PROBLEM DESCRIPTION: Keep the pictures out, and restate the listing that follows exactly as written.

━━━━━━━━

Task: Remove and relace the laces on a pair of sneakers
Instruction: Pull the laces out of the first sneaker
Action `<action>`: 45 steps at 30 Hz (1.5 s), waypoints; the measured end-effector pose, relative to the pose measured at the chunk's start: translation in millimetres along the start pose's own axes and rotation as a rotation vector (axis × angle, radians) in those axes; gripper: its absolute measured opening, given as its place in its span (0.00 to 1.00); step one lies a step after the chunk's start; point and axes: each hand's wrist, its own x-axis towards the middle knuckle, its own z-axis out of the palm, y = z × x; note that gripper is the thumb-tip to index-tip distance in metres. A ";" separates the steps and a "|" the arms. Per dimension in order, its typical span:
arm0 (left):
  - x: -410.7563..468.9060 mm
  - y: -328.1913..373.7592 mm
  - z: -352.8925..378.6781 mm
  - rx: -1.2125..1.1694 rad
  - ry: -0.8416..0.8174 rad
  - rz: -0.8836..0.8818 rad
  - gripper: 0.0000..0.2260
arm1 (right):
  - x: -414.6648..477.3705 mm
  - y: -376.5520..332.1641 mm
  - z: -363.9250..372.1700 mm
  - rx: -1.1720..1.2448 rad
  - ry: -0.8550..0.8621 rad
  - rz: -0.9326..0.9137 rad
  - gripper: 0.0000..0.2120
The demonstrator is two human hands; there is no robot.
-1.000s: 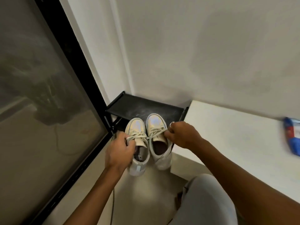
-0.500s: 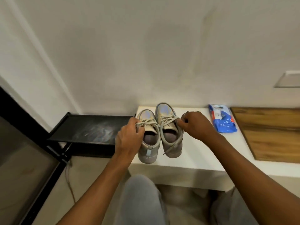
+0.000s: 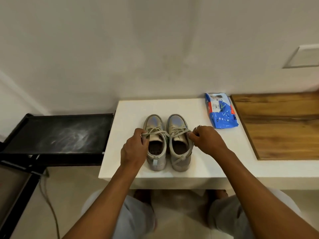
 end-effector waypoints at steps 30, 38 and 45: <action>-0.8 125.0 23.2 -1.380 -0.515 -0.944 0.11 | 12.1 10.7 -6.3 0.216 -0.236 0.026 0.16; 9.5 141.0 58.8 -1.499 -0.289 -0.975 0.12 | 13.2 13.5 -3.1 0.289 -0.279 0.061 0.12; -0.4 140.3 40.7 -1.798 -0.286 -1.007 0.09 | 8.9 19.9 -1.5 0.324 -0.272 0.051 0.12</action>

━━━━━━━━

ANSWER SPACE:
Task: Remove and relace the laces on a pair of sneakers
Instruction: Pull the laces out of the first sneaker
Action `<action>`: 45 steps at 30 Hz (1.5 s), waypoints; the measured end-effector pose, relative to the pose measured at the chunk's start: translation in millimetres along the start pose's own axes and rotation as a rotation vector (axis × angle, radians) in those axes; gripper: its absolute measured opening, given as its place in its span (0.00 to 1.00); step one lies a step after the chunk's start; point and axes: each hand's wrist, its own x-axis towards the middle knuckle, its own z-axis out of the palm, y = z × x; note that gripper is the thumb-tip to index-tip distance in metres. A ";" separates the steps and a "|" the arms. Per dimension in order, its typical span:
arm0 (left):
  - x: -410.7563..468.9060 mm
  - y: -328.1913..373.7592 mm
  - z: -352.8925..378.6781 mm
  - rx: -1.2125..1.1694 rad
  - ry: -0.8416..0.8174 rad
  - rz: -0.8836..0.8818 rad
  - gripper: 0.0000..0.2260
arm1 (right):
  - x: -414.6648..477.3705 mm
  - y: -376.5520..332.1641 mm
  - z: -363.9250..372.1700 mm
  - rx: -1.1720..1.2448 rad
  - ry: -0.8550..0.8621 rad
  - rz: -0.9326..0.9137 rad
  - gripper: 0.0000..0.2120
The demonstrator is two human hands; there is no robot.
-1.000s: 
-0.500s: 
+0.000s: 
 end-effector waypoints at steps 30, 38 and 45: <action>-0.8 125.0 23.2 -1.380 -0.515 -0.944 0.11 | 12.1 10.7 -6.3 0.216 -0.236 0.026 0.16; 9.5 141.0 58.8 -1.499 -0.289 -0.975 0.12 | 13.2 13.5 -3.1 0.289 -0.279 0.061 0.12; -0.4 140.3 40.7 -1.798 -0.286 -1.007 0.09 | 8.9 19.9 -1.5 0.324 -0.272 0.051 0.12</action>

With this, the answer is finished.